El Ayuntamiento de Madrid llegó al lunes 1 de septiembre sin haber recibido ningún tipo de comunicación por parte de Casa Árabe, cuyo plazo para desalojar el histórico edificio de las Escuelas Aguirre vencía precisamente ese día.

La delegada del Área de Obras y Equipamientos, Paloma García Romero, lo confirmó durante una visita institucional a la plaza de Jacinto Benavente: no hay «ninguna noticia» por parte de la institución, a pesar de que el Consistorio lleva semanas esperando una respuesta formal.
García Romero recordó que a finales de julio el Ayuntamiento pidió a Casa Árabe que convocara a su Consejo rector para tomar las decisiones necesarias de cara al traslado.
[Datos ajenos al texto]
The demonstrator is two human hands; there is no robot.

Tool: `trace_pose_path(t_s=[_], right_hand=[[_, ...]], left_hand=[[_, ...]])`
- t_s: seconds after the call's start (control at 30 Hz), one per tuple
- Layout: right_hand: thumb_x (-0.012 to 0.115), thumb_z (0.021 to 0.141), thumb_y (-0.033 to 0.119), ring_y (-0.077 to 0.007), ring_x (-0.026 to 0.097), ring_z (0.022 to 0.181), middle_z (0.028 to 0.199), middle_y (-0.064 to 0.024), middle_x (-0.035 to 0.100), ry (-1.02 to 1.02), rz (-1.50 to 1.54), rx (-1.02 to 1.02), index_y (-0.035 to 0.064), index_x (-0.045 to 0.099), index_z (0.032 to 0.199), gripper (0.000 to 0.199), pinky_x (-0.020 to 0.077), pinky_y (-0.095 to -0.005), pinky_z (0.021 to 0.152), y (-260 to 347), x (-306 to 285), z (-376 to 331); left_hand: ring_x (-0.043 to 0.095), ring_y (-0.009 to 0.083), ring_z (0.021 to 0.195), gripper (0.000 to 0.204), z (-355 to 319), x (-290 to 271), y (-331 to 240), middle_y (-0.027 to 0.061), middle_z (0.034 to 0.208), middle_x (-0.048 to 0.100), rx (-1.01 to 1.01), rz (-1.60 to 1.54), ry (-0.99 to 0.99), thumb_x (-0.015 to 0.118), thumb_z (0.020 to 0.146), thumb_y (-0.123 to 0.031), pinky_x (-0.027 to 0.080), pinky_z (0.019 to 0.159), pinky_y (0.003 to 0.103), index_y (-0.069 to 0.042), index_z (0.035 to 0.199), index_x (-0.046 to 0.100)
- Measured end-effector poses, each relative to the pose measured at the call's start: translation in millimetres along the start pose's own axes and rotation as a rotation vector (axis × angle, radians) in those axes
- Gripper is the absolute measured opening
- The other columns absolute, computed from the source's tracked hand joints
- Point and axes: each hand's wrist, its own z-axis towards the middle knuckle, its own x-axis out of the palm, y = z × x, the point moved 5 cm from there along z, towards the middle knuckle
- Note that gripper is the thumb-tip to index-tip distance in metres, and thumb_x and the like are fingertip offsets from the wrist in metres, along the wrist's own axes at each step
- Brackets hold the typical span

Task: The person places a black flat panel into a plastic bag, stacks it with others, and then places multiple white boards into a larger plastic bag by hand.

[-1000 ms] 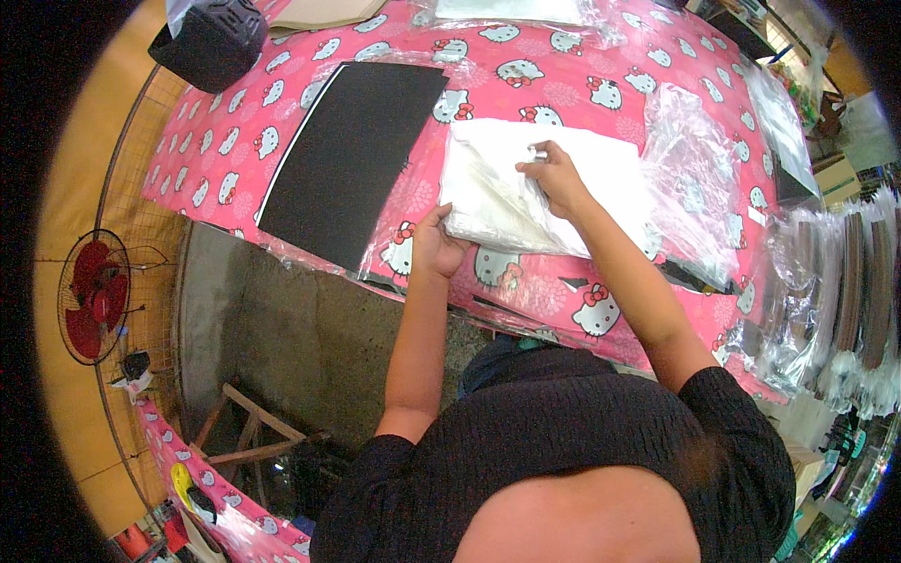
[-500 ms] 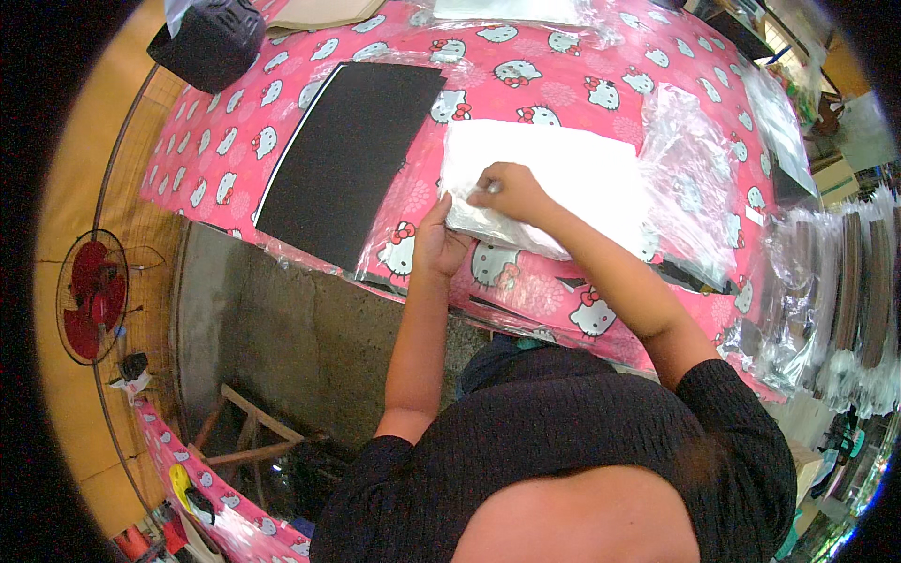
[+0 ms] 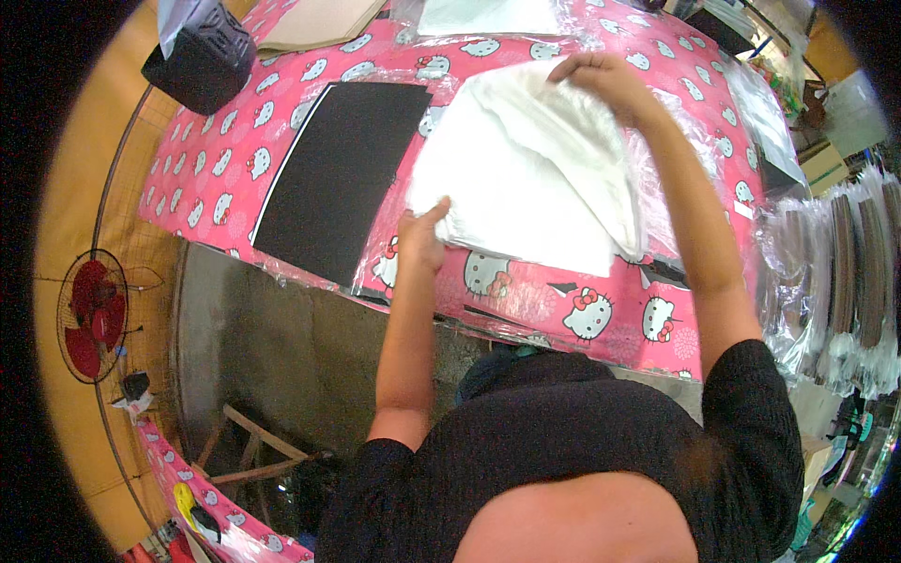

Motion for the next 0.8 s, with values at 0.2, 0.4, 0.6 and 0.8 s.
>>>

Sin embargo, hasta la fecha no consta que dicha reunión se haya celebrado.
La situación pone al Consistorio madrileño ante un escenario incómodo. Si Casa Árabe no entrega el edificio en el plazo acordado, el Ayuntamiento tendrá que estudiar tanto el estado físico del inmueble como las posibles vías jurídicas para recuperarlo. García Romero no descartó «ningún tipo de actuación» ante una eventual negativa a abandonar las instalaciones, aunque confió en que finalmente se cumpla la voluntad municipal.
El alcalde José Luis Martínez-Almeida había dejado clara su postura semanas atrás, cuando se reunió con el Consejo de Embajadores Árabes en el Palacio de Cibeles. En ese encuentro subrayó que la recuperación del edificio no supone ningún gesto en contra del mundo árabe, sino una «obligación de preservación patrimonial y de responsabilidad con los ciudadanos de Madrid».
Almeida también señaló que la crisis interna de Casa Árabe fue provocada por una «gestión irresponsable» impulsada desde el Ministerio de Asuntos Exteriores, y no por el Ayuntamiento, que asegura haber sido el primero en denunciar la situación y exigir correcciones.
El destino previsto para el edificio de las Escuelas Aguirre, una vez desalojado, es su rehabilitación para uso municipal, lo que supone devolverlo al servicio directo de los vecinos de la ciudad.
El debate en el Pleno de Cibeles ya ha enfrentado a PP y oposición por este asunto, con los grupos contrarios alertando del posible impacto en la imagen internacional de Madrid si el desalojo se lleva a cabo de forma forzosa.
La ciudad espera ahora los próximos movimientos de una institución que, de momento, guarda silencio.